-- Work request --
Only one range belongs in the answer: the line holding "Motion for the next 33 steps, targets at" through the last line of the records, reproduced as is.

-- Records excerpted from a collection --
+++
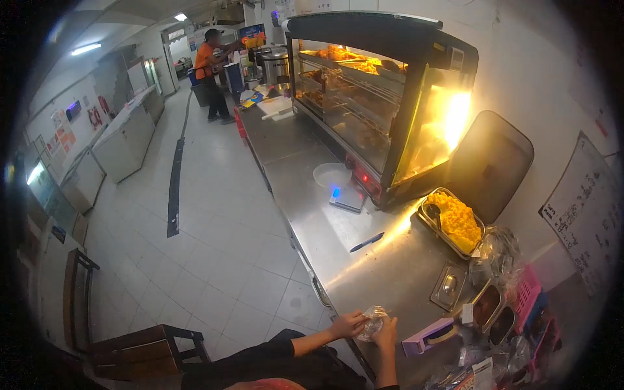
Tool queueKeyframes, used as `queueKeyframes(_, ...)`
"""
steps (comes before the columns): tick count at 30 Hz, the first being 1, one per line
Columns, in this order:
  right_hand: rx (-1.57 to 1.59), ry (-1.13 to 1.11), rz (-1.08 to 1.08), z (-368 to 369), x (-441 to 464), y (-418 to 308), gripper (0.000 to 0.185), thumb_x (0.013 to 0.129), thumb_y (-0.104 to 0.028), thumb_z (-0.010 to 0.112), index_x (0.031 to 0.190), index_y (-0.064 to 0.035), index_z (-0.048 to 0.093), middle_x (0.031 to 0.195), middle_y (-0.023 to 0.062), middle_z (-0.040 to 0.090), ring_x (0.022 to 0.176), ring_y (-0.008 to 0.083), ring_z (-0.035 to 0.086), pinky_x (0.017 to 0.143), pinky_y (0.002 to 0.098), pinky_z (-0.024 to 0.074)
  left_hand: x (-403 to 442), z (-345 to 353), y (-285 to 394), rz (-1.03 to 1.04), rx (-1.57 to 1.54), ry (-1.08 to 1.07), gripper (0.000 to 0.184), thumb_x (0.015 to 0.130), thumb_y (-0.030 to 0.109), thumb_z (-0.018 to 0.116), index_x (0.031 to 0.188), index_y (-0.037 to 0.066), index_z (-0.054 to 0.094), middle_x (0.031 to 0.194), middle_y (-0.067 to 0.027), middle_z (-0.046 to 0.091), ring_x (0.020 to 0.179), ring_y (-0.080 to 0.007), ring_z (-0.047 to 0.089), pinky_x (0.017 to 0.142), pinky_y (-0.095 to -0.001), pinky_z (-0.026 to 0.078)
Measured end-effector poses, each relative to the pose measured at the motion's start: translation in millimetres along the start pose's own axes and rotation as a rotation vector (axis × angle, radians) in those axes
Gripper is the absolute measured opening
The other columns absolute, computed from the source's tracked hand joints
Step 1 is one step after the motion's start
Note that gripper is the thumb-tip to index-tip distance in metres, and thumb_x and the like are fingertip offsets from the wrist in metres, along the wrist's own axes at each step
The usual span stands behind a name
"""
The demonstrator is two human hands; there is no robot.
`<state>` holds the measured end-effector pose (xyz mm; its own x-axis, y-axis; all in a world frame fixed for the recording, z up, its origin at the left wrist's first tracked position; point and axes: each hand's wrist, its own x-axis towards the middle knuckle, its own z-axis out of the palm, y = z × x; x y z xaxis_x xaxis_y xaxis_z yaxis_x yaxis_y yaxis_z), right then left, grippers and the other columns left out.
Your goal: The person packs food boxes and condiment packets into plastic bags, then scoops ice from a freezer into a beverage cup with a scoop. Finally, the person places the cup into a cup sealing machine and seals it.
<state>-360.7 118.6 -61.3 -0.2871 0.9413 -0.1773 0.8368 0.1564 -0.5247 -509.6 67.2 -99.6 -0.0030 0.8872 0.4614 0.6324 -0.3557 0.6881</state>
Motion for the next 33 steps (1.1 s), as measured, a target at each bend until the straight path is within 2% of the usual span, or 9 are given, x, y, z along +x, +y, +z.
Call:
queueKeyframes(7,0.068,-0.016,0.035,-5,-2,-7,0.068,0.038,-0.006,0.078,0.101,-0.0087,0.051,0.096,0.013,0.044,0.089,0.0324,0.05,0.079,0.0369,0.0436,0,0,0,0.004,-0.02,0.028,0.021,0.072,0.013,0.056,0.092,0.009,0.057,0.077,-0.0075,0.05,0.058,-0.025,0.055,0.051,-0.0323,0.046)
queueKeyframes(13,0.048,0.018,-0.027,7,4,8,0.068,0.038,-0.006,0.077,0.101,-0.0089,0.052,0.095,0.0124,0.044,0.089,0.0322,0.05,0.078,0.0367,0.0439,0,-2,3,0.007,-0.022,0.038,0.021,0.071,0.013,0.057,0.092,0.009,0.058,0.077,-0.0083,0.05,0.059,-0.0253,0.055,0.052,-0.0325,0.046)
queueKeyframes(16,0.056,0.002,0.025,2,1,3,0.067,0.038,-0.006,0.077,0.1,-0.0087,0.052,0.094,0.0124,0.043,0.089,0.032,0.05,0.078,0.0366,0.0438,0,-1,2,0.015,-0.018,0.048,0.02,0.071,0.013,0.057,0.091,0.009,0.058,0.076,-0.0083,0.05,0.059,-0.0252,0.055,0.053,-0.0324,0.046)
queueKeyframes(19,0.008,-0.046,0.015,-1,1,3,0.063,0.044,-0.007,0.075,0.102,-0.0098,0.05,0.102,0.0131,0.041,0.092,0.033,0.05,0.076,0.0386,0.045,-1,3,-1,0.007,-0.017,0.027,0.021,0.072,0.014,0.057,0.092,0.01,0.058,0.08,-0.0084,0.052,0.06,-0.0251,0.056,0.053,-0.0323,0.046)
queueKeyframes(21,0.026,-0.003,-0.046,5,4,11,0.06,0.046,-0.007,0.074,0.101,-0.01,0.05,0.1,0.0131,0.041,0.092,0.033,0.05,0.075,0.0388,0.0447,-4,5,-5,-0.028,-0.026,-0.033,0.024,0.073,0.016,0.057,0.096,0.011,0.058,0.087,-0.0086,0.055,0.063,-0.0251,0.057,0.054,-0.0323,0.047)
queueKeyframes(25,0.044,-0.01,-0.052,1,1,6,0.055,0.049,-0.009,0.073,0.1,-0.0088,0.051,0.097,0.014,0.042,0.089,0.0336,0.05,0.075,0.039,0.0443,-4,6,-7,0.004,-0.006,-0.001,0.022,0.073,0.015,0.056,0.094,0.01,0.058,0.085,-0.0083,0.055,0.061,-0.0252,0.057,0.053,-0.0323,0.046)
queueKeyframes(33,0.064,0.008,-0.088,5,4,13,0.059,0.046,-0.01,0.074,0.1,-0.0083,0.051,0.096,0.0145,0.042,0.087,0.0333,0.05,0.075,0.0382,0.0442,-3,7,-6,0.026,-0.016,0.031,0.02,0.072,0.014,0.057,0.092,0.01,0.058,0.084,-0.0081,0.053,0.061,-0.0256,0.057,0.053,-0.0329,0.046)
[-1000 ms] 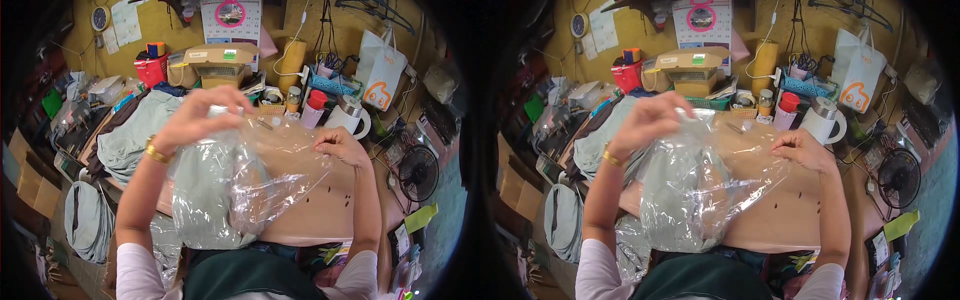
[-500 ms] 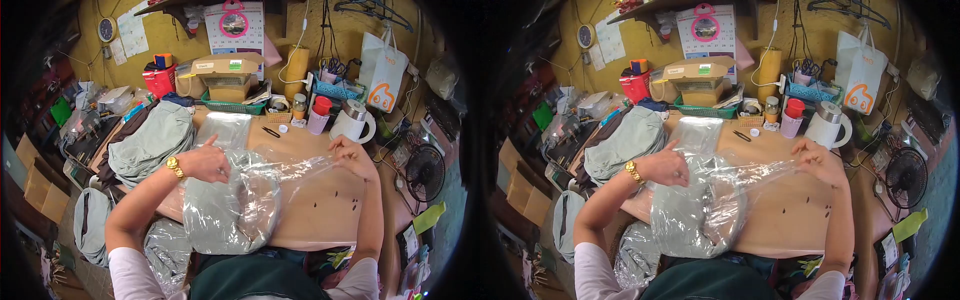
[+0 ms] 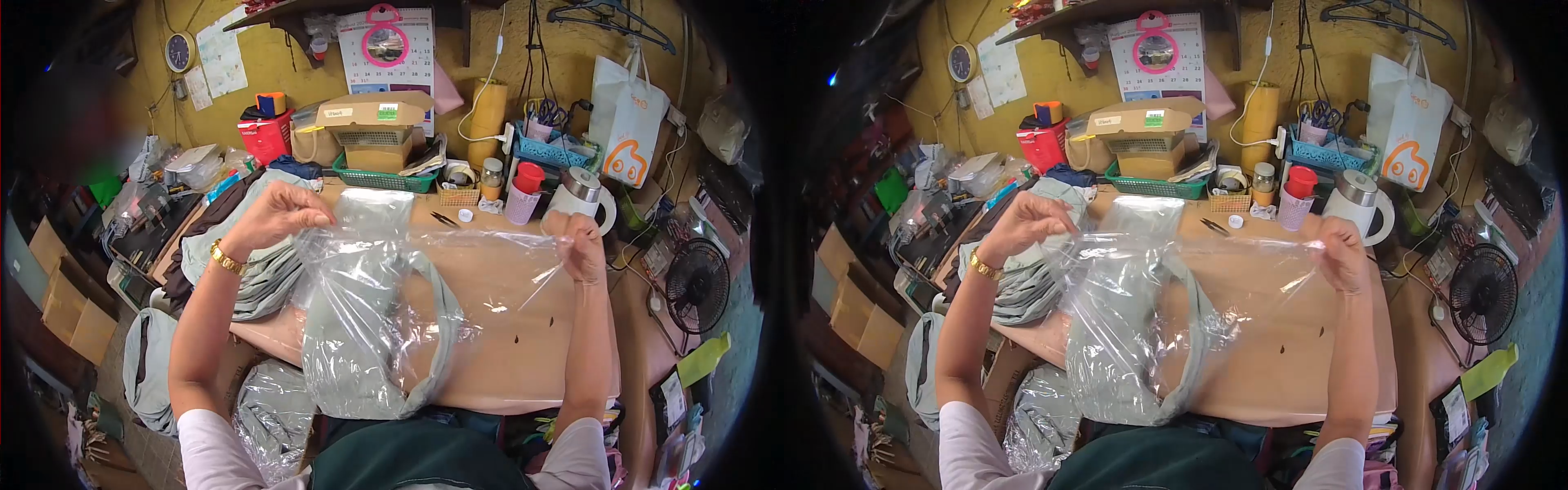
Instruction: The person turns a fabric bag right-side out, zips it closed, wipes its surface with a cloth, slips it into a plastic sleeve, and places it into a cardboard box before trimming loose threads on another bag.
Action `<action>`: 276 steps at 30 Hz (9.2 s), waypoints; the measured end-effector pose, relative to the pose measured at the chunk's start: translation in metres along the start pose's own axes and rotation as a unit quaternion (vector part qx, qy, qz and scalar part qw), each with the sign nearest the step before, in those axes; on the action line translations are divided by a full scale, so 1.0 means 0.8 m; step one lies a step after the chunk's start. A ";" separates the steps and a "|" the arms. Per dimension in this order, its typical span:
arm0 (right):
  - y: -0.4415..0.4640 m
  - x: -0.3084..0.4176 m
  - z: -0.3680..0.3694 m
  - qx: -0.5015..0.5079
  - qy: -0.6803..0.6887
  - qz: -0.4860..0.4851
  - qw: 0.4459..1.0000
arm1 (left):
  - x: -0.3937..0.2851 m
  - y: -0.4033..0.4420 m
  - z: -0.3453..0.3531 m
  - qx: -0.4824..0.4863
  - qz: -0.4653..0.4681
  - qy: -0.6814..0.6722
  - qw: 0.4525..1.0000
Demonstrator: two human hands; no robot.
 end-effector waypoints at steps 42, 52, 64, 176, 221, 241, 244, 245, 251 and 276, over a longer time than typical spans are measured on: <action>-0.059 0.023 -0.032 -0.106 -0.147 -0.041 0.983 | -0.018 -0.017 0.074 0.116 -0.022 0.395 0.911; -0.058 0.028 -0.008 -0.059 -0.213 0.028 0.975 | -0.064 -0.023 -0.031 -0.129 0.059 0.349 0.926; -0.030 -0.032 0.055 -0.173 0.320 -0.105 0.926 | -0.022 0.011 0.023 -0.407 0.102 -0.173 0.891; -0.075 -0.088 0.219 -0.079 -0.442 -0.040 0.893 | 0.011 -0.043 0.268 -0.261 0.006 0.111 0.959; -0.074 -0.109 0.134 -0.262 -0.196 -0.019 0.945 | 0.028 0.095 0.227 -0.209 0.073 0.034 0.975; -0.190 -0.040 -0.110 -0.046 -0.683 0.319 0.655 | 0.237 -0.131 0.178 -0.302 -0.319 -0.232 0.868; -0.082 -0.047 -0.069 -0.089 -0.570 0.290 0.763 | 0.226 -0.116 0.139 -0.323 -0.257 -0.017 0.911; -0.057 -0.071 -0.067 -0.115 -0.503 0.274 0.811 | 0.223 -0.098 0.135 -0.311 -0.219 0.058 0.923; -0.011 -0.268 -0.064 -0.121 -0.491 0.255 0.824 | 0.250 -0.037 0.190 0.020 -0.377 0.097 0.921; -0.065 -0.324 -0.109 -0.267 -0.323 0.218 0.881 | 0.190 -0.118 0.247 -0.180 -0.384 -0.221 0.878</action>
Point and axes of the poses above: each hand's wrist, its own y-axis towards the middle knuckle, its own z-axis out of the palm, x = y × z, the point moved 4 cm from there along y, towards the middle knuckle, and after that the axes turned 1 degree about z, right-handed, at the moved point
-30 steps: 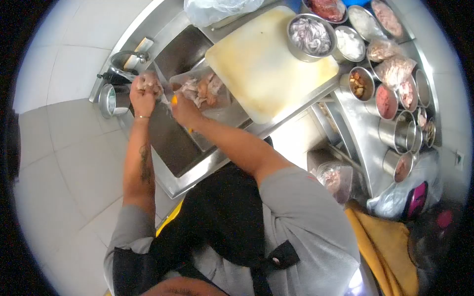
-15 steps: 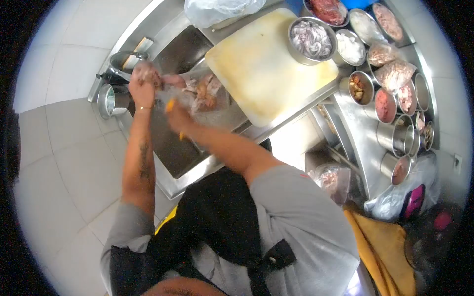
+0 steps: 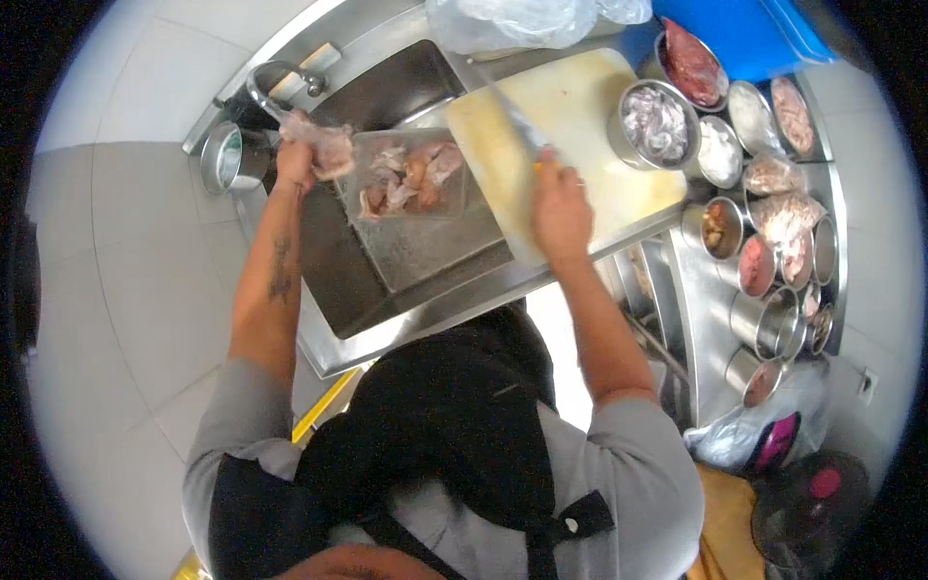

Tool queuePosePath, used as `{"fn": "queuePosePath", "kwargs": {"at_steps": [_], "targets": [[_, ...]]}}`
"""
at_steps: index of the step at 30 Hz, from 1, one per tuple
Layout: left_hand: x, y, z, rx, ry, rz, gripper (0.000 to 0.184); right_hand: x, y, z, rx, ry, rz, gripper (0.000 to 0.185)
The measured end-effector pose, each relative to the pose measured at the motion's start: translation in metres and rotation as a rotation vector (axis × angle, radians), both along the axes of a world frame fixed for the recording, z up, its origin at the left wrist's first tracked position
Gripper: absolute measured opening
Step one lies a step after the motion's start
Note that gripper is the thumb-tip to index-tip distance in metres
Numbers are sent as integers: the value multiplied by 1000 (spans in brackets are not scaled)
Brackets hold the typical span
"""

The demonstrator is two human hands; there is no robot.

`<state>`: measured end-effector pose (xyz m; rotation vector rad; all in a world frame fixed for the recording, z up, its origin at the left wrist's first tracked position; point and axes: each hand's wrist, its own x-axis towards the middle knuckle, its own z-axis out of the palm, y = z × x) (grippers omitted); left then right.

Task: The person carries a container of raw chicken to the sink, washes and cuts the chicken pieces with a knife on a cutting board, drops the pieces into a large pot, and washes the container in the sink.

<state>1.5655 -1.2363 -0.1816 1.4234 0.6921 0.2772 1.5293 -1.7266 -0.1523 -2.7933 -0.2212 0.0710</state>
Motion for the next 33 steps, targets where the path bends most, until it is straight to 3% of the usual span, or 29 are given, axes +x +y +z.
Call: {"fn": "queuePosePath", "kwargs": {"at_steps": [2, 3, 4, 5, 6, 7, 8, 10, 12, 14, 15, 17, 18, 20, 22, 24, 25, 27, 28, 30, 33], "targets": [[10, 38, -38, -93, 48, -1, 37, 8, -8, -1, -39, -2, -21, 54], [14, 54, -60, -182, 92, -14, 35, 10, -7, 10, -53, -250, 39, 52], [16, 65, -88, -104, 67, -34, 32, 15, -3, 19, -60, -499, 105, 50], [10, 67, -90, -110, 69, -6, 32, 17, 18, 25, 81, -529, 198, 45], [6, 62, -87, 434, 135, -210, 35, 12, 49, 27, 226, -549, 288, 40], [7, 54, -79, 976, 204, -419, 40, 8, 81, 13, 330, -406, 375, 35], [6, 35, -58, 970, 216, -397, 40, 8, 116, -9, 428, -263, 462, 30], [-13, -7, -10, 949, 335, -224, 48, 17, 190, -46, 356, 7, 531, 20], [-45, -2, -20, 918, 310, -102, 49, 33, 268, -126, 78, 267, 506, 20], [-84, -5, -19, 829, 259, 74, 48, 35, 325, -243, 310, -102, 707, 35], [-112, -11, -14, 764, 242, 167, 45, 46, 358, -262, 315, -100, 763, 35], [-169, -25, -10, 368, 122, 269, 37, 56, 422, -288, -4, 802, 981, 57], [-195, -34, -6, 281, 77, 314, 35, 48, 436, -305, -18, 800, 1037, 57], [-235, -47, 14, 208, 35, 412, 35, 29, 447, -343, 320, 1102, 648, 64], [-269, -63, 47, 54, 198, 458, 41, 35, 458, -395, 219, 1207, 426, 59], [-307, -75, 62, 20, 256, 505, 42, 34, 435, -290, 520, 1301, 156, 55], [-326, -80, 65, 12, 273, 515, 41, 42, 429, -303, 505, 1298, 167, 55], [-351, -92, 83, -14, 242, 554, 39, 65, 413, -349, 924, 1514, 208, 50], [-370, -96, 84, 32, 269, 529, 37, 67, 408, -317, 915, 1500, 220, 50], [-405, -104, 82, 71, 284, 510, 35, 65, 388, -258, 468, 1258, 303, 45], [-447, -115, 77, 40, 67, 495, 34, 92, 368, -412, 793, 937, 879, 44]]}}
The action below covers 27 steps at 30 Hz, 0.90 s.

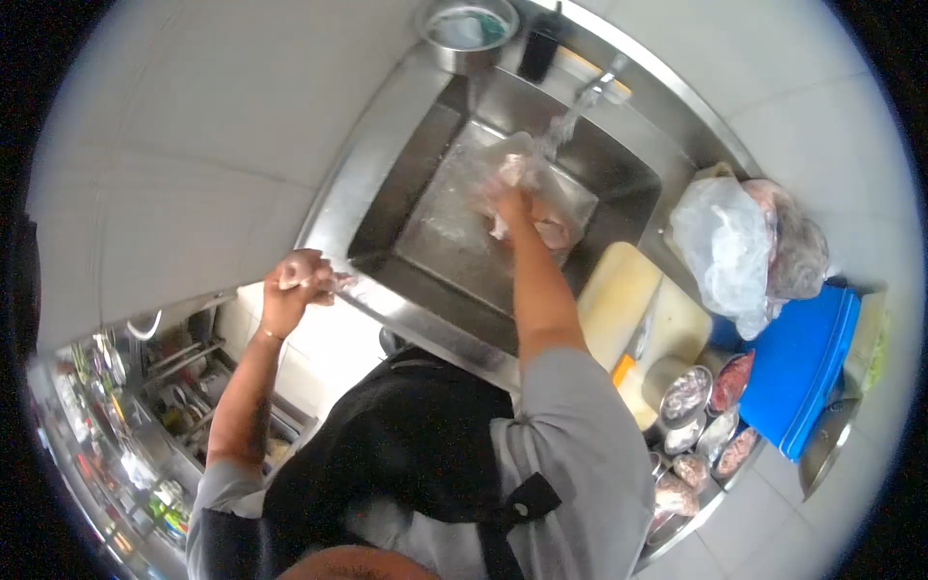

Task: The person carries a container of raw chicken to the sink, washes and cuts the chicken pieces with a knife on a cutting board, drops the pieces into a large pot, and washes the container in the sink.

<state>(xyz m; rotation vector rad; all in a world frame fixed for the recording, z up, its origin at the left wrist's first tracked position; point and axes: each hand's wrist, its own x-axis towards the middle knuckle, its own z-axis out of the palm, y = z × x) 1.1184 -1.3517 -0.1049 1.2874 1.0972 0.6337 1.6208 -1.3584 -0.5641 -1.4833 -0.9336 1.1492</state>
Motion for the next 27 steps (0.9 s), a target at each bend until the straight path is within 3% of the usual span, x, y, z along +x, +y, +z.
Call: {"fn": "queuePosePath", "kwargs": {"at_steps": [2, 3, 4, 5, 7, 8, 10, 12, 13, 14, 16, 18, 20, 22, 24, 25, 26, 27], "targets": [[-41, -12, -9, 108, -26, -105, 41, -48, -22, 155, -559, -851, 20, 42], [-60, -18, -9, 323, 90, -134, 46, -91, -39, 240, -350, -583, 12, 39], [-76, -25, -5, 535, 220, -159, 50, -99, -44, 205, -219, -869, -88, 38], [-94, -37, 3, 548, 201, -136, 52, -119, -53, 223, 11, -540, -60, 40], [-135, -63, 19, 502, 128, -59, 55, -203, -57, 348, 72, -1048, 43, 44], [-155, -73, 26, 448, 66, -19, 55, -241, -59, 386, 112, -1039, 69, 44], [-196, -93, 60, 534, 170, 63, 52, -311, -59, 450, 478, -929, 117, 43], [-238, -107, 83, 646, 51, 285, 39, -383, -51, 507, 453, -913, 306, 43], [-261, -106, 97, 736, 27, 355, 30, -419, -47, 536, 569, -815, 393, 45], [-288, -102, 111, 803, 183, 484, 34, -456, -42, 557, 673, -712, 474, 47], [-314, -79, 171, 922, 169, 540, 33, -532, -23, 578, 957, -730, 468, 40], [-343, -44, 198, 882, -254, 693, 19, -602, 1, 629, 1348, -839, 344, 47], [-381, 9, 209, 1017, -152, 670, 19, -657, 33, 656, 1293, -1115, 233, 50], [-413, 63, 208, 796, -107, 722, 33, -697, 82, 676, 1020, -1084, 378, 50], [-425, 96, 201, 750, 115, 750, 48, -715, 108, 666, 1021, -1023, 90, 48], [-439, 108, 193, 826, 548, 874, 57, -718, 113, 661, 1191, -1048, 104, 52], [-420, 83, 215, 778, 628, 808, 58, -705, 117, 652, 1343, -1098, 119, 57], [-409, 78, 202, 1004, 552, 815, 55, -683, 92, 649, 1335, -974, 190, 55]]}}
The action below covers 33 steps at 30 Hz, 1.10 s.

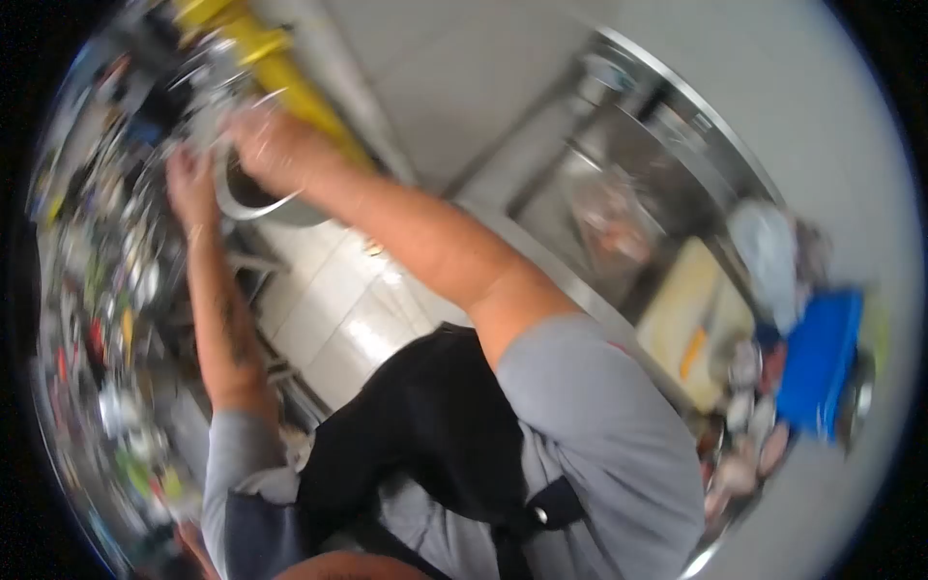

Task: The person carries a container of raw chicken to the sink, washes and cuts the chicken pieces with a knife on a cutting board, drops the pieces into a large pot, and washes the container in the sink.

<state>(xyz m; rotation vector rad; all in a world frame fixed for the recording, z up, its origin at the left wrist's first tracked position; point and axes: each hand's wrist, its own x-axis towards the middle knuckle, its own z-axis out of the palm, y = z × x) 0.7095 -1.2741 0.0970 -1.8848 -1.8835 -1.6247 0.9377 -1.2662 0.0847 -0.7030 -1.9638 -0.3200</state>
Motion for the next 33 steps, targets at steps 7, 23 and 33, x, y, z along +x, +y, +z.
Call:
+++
-- Written solution --
Motion for the next 33 steps, targets at steps 7, 23 and 33, x, y, z along +x, +y, +z.
Call:

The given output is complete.